[Your assignment] Copy out, word for word, the lines from the start of the data below through the line containing "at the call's", and no others.

[Items from a dataset]
....
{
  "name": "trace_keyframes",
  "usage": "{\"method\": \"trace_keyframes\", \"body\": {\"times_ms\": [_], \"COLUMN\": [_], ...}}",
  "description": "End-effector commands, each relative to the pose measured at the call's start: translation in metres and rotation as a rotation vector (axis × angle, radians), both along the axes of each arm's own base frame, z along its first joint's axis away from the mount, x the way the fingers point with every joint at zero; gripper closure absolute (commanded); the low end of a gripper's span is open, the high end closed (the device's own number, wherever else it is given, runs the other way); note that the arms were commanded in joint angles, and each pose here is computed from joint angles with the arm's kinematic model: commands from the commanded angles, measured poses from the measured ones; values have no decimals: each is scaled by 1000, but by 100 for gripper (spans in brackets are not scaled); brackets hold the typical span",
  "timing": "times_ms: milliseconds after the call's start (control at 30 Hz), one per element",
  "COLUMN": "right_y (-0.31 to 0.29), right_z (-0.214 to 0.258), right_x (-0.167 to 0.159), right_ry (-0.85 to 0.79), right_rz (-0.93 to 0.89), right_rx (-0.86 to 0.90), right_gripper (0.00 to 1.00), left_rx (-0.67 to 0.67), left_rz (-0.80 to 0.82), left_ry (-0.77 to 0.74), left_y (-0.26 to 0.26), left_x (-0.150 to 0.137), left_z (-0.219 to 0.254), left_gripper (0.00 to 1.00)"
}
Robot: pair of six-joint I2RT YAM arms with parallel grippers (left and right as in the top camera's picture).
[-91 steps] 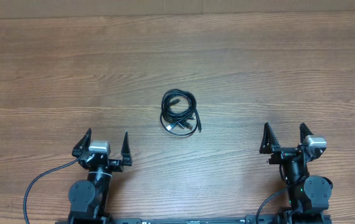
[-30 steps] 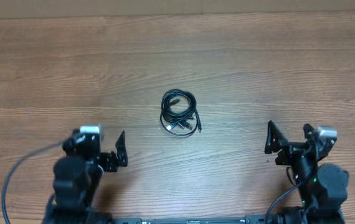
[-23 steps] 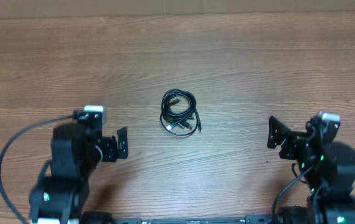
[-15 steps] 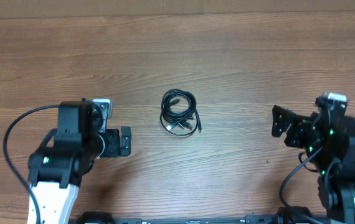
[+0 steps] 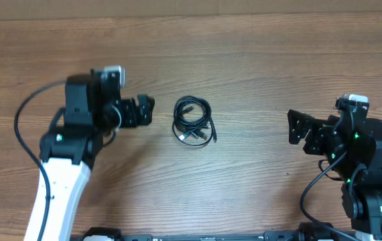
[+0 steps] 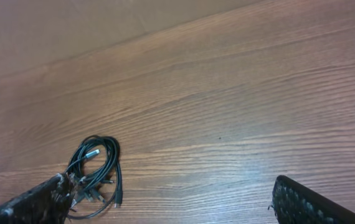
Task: Untangle cables
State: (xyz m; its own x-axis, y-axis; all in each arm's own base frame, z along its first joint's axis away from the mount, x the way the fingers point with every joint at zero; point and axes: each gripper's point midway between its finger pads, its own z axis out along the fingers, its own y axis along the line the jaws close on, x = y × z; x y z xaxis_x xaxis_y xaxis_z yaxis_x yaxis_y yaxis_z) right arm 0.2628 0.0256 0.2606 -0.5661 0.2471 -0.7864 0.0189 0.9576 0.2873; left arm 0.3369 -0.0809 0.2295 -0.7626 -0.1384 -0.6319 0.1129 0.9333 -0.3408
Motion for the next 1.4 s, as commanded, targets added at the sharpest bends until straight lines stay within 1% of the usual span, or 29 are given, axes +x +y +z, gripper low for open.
{"method": "trace_keyframes", "body": {"times_ms": [0,33,100,200,267,433,533,667,767,900,967,1167,1300,1333,1367], "right_y": [1,1,1,1,1,1,1,1,1,1,1,1,1,1,1], "right_z": [12,12,11,11,9,4,2,2,2,2,2,1,-2,-2,-2], "right_x": [0,0,0,0,1,2,3,3,3,3,3,2,0,0,0], "right_ry": [-28,-28,-27,-24,-18,5,12,12,12,12,12,19,31,34,35], "right_rz": [3,3,3,3,3,3,3,3,3,3,3,3,3,3,3], "right_rx": [8,8,8,8,8,8,8,8,8,8,8,8,8,8,8], "right_gripper": [0,0,0,0,0,0,0,0,0,0,0,0,0,0,0], "left_rx": [93,141,187,219,255,377,403,399,382,396,400,414,453,459,474], "left_rz": [9,18,6,-68,-136,-358,-416,-426,-462,-493,-503,-510,-473,-470,-465], "left_ry": [-56,-46,-26,7,15,-1,21,103,178,240,252,244,256,261,267], "left_y": [0,2,-2,-21,-35,-73,-89,-97,-106,-114,-118,-125,-118,-116,-114], "left_x": [27,33,41,52,60,78,88,93,89,83,82,87,91,91,91], "left_z": [33,35,33,14,-2,-45,-76,-120,-155,-189,-199,-216,-226,-228,-231], "left_gripper": [6,6,6,9,11,10,11,12,16,18,20,21,25,27,41]}}
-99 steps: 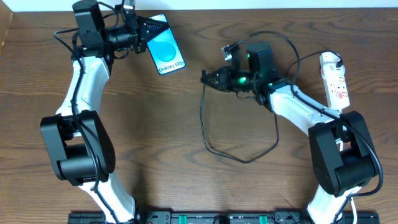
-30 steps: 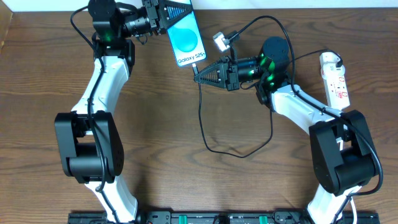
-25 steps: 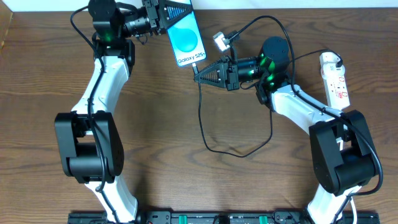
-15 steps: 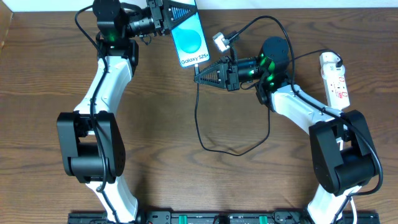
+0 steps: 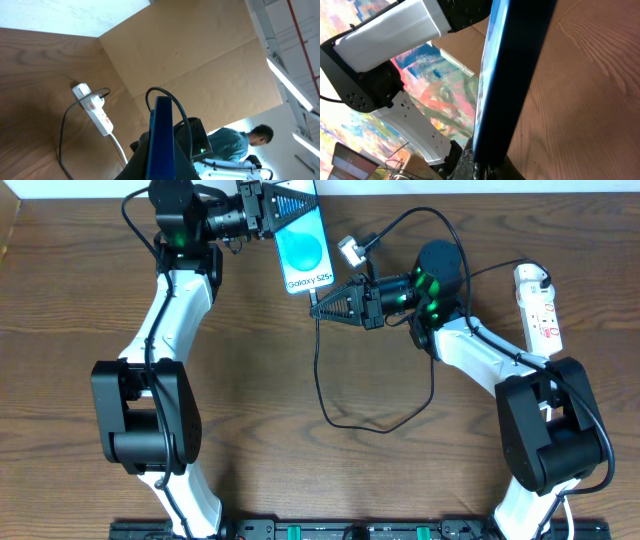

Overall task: Plug charger to phone and switch on socket
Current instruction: 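Push the cable plug into the phone's bottom port with the right gripper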

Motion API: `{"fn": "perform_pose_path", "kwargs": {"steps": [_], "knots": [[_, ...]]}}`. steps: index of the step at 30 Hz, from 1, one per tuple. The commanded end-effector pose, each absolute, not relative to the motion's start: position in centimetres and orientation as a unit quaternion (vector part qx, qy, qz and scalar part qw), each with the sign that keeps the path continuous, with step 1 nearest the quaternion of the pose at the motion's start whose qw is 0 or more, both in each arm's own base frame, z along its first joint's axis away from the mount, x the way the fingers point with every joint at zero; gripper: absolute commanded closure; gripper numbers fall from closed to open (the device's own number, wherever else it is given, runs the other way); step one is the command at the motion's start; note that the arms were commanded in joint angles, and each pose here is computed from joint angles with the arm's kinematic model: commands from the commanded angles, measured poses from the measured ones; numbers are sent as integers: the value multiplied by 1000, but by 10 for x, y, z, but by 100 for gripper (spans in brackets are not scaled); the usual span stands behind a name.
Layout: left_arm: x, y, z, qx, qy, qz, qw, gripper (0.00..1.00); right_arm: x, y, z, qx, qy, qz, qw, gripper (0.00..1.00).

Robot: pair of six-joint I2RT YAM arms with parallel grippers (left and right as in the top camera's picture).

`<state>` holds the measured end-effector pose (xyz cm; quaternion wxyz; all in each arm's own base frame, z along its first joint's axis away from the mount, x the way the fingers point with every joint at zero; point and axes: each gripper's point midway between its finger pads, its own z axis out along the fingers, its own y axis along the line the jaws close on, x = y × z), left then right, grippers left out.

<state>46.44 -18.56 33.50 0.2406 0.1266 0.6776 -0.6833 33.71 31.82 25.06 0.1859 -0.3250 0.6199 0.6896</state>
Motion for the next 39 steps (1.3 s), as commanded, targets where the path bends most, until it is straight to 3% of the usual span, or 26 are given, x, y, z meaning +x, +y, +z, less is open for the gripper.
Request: {"fn": "perform_pose_path", "kwargs": {"steps": [1,29,30,32,33,34,39], "knots": [[446,-191,344,185,671,-680,233,92,350,319,257,-306,625,685,218,99],[439,-190,341,203,671,-679,218,93,359,320,259,-295,627,679,243,98],[439,-190,341,204,670,-679,220,92,358,320,258,-296,627,679,241,85],[440,-187,341,207,669,-676,228,93,354,320,258,-304,624,681,234,48],[442,-184,341,205,670,-675,230,93,351,319,257,-315,620,681,230,8],[443,-180,341,202,671,-674,233,93,345,318,257,-335,611,680,228,1],[451,-159,341,187,676,-669,248,93,316,310,265,-437,550,673,231,1]]}}
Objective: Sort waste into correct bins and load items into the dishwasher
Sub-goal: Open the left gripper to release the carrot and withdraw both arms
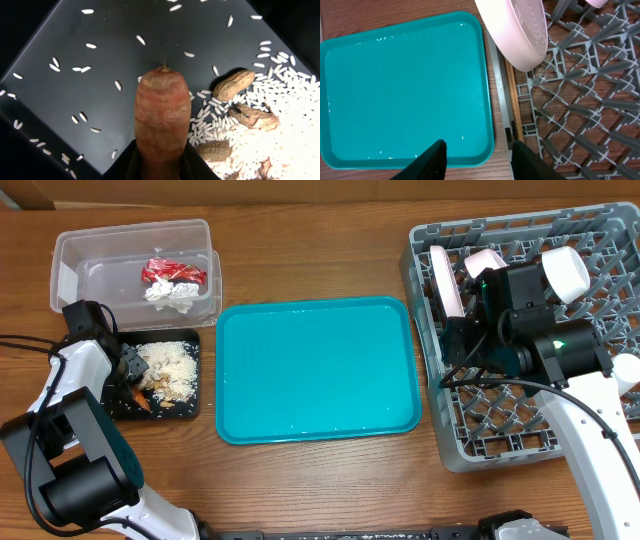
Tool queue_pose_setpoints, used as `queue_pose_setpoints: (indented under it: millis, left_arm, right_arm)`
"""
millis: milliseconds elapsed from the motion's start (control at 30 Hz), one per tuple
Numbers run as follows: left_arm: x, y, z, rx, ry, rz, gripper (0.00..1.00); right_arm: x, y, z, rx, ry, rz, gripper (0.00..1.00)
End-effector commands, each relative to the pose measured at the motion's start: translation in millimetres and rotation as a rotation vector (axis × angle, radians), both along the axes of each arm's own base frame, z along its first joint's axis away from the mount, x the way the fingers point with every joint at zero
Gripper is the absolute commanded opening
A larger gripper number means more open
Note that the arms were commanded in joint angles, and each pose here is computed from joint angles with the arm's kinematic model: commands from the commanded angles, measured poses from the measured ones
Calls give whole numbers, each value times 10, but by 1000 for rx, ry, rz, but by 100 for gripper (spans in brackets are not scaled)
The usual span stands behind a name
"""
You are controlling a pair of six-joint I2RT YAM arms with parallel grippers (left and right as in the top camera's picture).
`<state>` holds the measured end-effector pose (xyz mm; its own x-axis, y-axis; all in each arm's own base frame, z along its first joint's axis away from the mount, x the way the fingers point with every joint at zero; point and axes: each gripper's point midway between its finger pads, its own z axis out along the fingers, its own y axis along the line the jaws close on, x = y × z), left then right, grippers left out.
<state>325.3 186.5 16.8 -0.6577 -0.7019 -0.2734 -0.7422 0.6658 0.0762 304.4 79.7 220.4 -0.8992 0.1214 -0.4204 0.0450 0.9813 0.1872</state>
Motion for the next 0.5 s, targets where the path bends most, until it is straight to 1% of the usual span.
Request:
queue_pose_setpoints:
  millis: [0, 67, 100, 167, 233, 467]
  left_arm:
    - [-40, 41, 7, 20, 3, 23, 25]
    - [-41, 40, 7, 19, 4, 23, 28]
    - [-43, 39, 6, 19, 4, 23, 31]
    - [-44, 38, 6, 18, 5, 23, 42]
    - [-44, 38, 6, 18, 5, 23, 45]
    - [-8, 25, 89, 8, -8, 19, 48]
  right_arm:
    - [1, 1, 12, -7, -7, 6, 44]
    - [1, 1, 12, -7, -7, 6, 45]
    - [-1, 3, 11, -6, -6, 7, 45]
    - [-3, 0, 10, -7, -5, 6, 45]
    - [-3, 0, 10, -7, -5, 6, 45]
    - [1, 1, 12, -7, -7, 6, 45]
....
[Problem solution]
{
  "name": "trace_keyframes",
  "usage": "{\"method\": \"trace_keyframes\", \"body\": {\"times_ms\": [_], \"COLUMN\": [_], ...}}",
  "description": "End-effector commands, each relative to the pose measured at the call's start: translation in metres and rotation as a rotation vector (axis × angle, radians), both along the axes of each arm's own base frame, z along its first joint's axis away from the mount, x the way the fingers point with every joint at zero; gripper closure absolute (commanded); the low end of a gripper's span is open, the high end closed (the device's own number, wherever else it is given, runs the other way); note that the arms were commanded in joint angles, and each pose here is computed from joint angles with the arm's kinematic model: commands from the commanded angles, measured poses from the measured ones; values have no decimals: each is scaled by 1000, but by 100 for gripper (spans in brackets are not scaled); brackets hold the typical span",

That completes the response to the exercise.